Range to reproduce from the entries below: the line with "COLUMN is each", the line with "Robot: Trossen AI", and every line in between. Give them exactly and give nothing else.

PROVIDED DATA START

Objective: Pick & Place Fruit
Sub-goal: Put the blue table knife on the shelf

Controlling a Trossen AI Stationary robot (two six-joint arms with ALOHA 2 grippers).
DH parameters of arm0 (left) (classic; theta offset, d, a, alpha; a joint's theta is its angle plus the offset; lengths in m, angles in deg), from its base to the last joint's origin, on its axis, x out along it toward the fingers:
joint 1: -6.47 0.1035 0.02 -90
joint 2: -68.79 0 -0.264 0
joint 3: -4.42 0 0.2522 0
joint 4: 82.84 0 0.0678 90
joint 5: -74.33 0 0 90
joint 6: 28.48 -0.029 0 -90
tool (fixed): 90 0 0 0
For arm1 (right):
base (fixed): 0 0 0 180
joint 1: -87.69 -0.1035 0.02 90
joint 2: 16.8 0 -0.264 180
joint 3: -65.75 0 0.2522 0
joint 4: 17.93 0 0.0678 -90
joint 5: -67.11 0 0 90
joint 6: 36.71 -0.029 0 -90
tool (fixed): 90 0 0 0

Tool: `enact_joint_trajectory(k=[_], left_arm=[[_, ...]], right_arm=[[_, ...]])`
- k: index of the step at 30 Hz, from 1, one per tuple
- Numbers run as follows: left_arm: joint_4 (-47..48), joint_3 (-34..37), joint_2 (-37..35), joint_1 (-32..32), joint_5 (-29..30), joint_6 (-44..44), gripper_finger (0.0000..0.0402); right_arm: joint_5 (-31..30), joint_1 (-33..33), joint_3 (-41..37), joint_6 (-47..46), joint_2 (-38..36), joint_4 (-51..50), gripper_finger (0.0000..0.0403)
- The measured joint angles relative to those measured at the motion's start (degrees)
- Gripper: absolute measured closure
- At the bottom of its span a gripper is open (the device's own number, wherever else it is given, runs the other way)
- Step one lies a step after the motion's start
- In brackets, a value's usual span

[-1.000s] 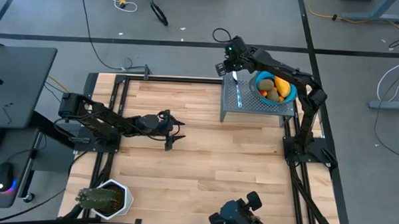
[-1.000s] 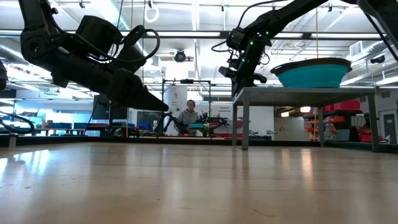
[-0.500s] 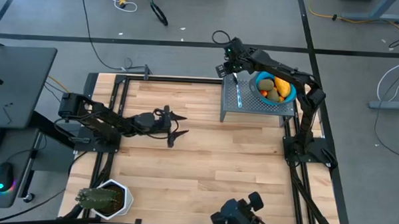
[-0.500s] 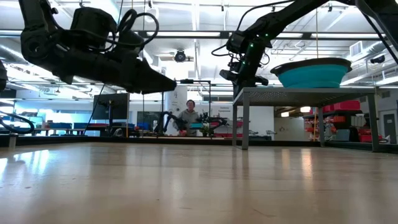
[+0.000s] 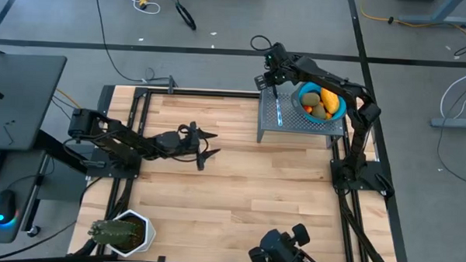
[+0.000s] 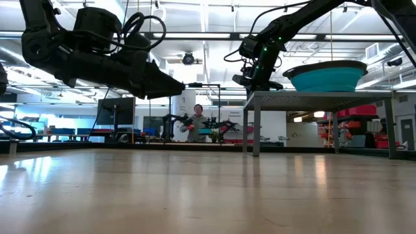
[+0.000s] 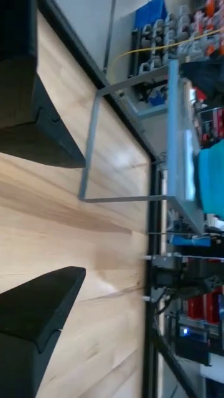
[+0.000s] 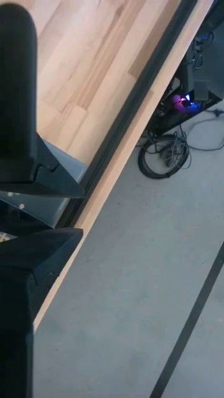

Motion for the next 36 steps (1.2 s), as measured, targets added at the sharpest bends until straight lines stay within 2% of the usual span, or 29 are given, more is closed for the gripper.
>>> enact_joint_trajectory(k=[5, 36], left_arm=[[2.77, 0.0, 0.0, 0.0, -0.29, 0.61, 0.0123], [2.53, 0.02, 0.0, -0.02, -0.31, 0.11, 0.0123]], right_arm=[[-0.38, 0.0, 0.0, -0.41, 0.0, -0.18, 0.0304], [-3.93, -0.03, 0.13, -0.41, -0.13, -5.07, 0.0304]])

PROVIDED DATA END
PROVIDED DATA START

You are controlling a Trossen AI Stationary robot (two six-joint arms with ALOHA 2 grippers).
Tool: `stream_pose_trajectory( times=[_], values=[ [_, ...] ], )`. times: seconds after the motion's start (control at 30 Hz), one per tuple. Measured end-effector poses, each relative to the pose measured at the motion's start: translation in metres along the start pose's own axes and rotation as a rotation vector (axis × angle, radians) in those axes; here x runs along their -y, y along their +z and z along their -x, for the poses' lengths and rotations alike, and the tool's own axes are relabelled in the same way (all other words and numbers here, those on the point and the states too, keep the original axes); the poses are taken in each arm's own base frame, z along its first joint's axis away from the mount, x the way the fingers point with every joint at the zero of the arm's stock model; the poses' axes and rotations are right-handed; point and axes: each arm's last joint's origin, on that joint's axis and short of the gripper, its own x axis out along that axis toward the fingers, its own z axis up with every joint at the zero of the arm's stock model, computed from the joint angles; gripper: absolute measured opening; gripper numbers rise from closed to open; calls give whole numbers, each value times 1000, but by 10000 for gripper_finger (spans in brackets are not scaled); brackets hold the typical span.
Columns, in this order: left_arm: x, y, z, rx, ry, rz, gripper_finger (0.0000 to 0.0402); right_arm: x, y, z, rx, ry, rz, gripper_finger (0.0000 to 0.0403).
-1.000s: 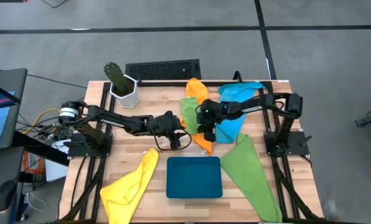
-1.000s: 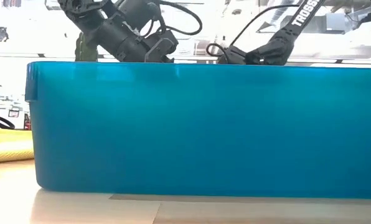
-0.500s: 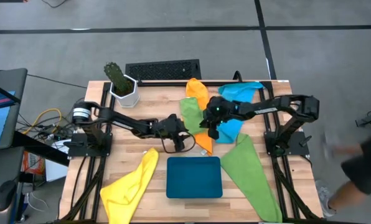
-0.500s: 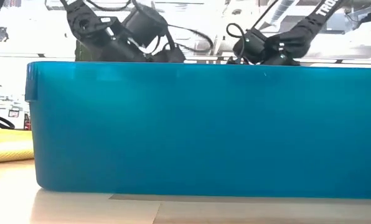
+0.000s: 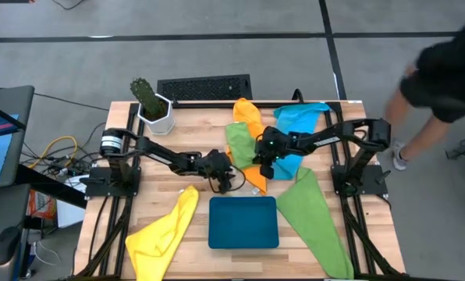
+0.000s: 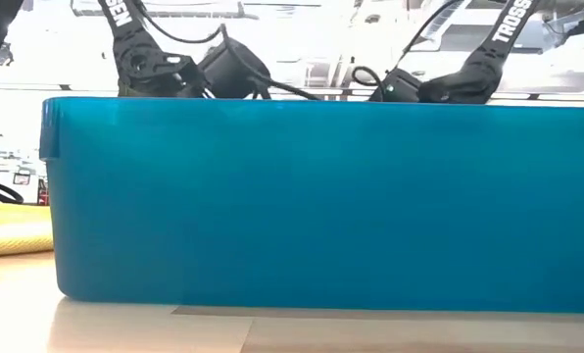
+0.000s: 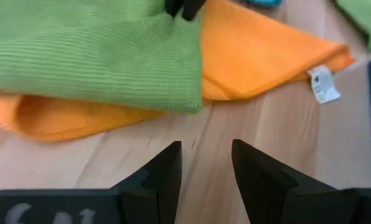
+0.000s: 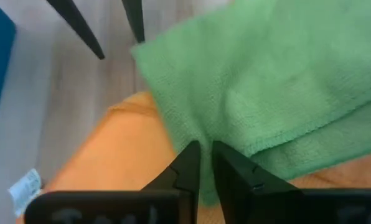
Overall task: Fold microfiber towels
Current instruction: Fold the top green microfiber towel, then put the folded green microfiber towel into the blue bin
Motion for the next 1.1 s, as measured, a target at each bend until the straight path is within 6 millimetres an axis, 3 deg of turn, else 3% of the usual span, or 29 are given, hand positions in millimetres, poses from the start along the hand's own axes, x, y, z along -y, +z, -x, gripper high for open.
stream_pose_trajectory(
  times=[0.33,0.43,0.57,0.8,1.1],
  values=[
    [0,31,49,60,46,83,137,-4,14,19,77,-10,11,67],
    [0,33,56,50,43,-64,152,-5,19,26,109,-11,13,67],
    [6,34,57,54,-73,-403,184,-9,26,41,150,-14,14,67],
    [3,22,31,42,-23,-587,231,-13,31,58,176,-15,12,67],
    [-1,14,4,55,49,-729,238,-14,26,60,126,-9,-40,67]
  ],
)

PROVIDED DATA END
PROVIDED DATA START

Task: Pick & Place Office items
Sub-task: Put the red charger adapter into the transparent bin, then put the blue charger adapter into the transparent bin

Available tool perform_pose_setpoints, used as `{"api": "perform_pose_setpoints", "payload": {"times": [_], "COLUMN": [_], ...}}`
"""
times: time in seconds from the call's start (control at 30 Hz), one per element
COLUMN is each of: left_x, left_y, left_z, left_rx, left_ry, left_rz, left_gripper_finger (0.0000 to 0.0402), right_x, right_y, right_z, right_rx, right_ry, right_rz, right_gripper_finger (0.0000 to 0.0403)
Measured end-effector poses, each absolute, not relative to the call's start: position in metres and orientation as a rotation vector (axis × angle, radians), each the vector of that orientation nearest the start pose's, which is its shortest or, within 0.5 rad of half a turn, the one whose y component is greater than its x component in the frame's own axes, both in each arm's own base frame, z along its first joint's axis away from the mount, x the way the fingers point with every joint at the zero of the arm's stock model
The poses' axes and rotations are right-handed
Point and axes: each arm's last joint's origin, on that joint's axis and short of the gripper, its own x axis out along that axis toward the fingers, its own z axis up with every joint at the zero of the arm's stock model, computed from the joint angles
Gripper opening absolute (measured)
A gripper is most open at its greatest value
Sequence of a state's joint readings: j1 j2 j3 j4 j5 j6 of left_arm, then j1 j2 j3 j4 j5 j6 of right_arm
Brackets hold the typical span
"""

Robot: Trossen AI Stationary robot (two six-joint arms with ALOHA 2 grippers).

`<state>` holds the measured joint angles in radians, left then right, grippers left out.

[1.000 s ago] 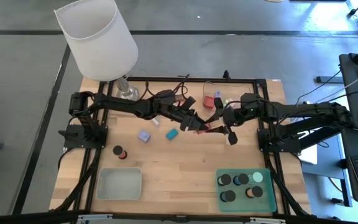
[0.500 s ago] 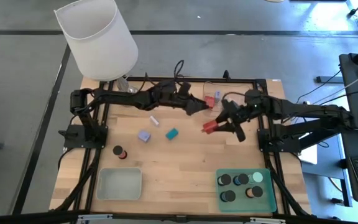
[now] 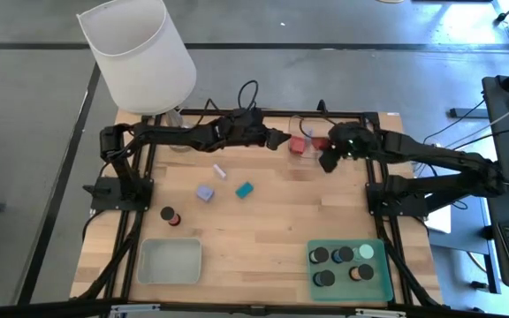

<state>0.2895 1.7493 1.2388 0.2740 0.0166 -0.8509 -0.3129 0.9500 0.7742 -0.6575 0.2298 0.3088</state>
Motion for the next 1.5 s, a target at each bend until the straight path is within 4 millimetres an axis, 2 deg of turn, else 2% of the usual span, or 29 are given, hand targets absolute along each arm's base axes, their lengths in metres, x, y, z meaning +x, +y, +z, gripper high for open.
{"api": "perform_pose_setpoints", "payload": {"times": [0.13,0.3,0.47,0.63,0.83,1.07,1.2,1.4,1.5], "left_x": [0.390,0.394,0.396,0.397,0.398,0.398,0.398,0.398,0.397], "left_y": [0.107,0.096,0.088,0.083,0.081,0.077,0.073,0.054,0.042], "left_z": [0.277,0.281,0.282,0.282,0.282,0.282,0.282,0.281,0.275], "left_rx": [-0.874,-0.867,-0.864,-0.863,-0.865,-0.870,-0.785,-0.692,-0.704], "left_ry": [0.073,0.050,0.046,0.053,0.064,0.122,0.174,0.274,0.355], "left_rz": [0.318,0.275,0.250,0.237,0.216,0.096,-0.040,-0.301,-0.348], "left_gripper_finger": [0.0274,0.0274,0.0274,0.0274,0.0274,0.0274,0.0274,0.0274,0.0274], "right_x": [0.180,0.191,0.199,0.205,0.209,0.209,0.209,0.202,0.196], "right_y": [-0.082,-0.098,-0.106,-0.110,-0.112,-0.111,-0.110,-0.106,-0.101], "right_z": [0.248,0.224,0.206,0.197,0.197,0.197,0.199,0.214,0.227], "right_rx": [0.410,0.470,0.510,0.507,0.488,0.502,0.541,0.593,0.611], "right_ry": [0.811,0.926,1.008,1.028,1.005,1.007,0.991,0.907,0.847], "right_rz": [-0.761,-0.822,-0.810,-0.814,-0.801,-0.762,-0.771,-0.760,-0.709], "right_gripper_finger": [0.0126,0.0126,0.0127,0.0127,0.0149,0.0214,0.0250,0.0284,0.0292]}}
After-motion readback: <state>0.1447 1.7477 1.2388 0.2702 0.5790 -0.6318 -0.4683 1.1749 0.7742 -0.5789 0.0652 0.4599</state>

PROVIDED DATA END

### WRITTEN RESPONSE
COLUMN is each of: left_x, left_y, left_z, left_rx, left_ry, left_rz, left_gripper_finger (0.0000 to 0.0402), right_x, right_y, right_z, right_rx, right_ry, right_rz, right_gripper_finger (0.0000 to 0.0403)
Measured end-effector poses, each absolute, not relative to the call's start: position in metres and orientation as a rotation vector (axis × angle, radians), each the vector of that orientation nearest the start pose's, which is its shortest or, within 0.5 rad of half a turn, the one whose y component is greater than its x component in the frame's own axes, both in each arm's own base frame, z along its first joint's axis away from the mount, x the way the fingers point with every joint at the zero of the arm's stock model
The poses' axes and rotations are right-handed
Point and axes: each arm's last joint's origin, on that joint's axis and short of the gripper, its own x axis out along that axis toward the fingers, its own z axis up with every joint at the zero of the arm's stock model, computed from the joint angles
Gripper opening absolute (measured)
A gripper is most open at its greatest value
Sequence of a state's joint readings: j1 j2 j3 j4 j5 j6 of left_arm, then j1 j2 j3 j4 j5 j6 of right_arm
Brackets hold the typical span
"""

Robot: Trossen AI Stationary robot (two six-joint arms with ALOHA 2 grippers).

Nothing remains to be answered in this exercise.